A study has claimed that the rapid coronavirus test touted by president Donald Trump, produces false negatives almost half the time.

The study by researchers at New York University Langone Health, revealed that the coronavirus tests, supplied by Abbott Laboratories, produce inconsistent results.

The study found that the tests, that take a maximum of 13 minutes to reveal results, produced false negatives almost a third of the time when the nasal swab was transported using a liquid solution, and 48 per cent of the time when it was dry.
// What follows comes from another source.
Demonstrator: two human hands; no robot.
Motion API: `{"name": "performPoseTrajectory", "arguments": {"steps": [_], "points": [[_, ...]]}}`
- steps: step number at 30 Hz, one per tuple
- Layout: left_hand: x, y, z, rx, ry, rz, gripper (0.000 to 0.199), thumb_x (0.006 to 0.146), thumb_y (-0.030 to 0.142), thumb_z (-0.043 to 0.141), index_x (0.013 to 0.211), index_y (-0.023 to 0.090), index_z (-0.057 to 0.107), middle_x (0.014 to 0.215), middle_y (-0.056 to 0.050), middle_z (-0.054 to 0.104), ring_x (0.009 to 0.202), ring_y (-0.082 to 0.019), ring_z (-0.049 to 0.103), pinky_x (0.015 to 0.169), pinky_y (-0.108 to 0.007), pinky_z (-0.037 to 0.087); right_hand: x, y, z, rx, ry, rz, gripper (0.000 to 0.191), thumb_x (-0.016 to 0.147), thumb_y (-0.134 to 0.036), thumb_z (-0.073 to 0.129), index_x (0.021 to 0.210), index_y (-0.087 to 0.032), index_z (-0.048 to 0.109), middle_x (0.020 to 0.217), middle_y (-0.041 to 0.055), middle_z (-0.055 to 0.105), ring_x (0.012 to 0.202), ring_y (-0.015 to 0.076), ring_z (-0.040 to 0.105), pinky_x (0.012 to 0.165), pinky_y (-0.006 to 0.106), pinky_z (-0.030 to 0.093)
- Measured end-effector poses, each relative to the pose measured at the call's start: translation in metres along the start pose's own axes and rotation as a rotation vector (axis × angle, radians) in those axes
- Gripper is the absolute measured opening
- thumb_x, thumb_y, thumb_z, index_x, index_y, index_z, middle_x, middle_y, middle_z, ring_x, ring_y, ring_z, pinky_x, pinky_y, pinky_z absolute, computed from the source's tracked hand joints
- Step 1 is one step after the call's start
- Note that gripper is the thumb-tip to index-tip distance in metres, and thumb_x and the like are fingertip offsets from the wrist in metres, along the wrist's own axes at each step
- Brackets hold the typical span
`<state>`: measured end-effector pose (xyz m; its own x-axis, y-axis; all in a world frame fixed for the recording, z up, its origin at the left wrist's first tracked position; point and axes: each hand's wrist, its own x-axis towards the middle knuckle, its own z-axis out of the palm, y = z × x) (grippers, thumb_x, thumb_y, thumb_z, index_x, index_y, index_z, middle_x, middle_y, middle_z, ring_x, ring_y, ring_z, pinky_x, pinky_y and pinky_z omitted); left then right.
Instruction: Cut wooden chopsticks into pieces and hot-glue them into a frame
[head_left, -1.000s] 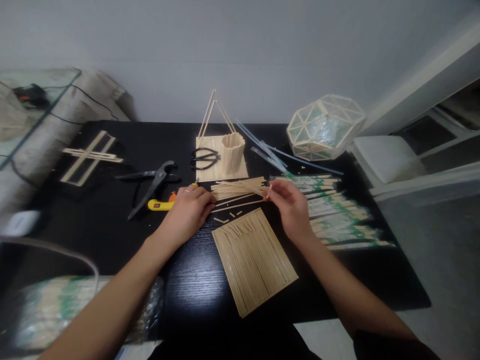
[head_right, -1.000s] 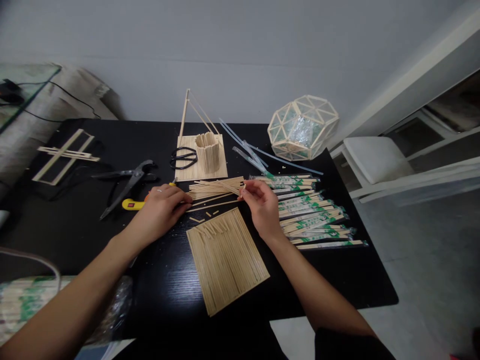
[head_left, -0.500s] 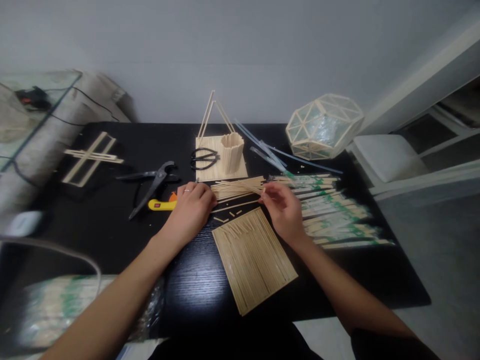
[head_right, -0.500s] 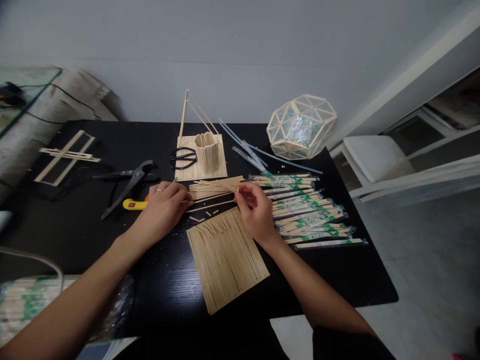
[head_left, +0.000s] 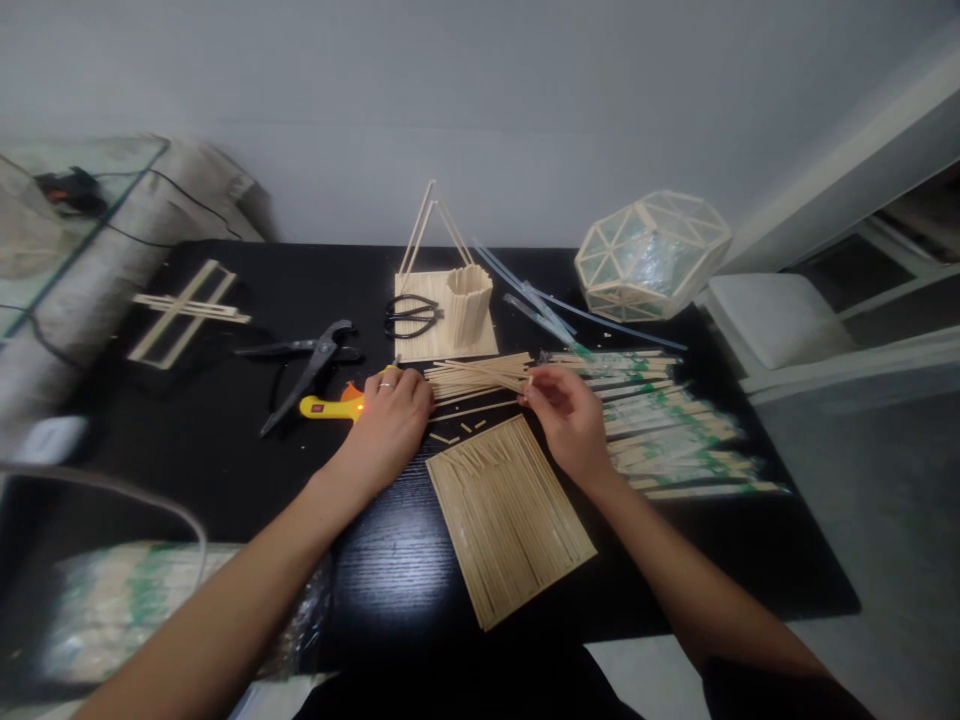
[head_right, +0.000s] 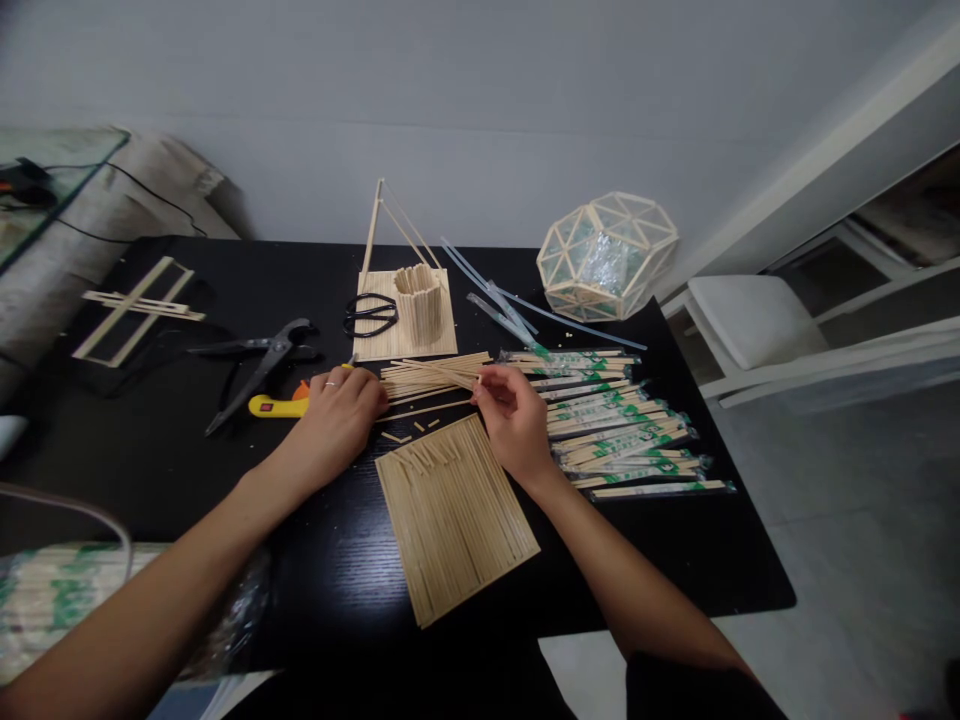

Transporting the nasal swab without a liquid solution is the method that Abbott Laboratories recommend, but the authors of the study found it to be unreliable, and called the test unacceptable.

“The fact that it misses positive samples on patients being admitted to the hospital with clinical picture of Covid-19 makes this technology unacceptable in our clinical setting,” they wrote.

They said that the high number of false negatives found in their study, raised concerns about “its suitability as a diagnostic tool for symptomatic patients.”

A spokesman for Abbott Laboratories, Scott Stoffel, told AFP that their results differ dramatically from the NYU study, which is yet to be peer-reveiwed.

Mr Stoffel also told the outlet that a study undertaken at the University of Detroit, found the tests to be 98 per cent accurate.

“Abbott has distributed more than 1.8 million ID NOW tests and the reported rate of false negatives to Abbott is at 0.02 percent,” he told the outlet.

The president has spoken positively about the Abbott tests on multiple occasions, and earlier this week praised them in his daily White House press conference.

“This is a five- to 15-minute test, as an example — the Abbott Laboratories’ test. These tests are highly sophisticated — very quick, very good,” Mr Trump said.

According to a tracking project hosted by Johns Hopkins University, there are now more than 1.3 million people who have tested positive for coronavirus in the US. The death toll has reached at least 84,313.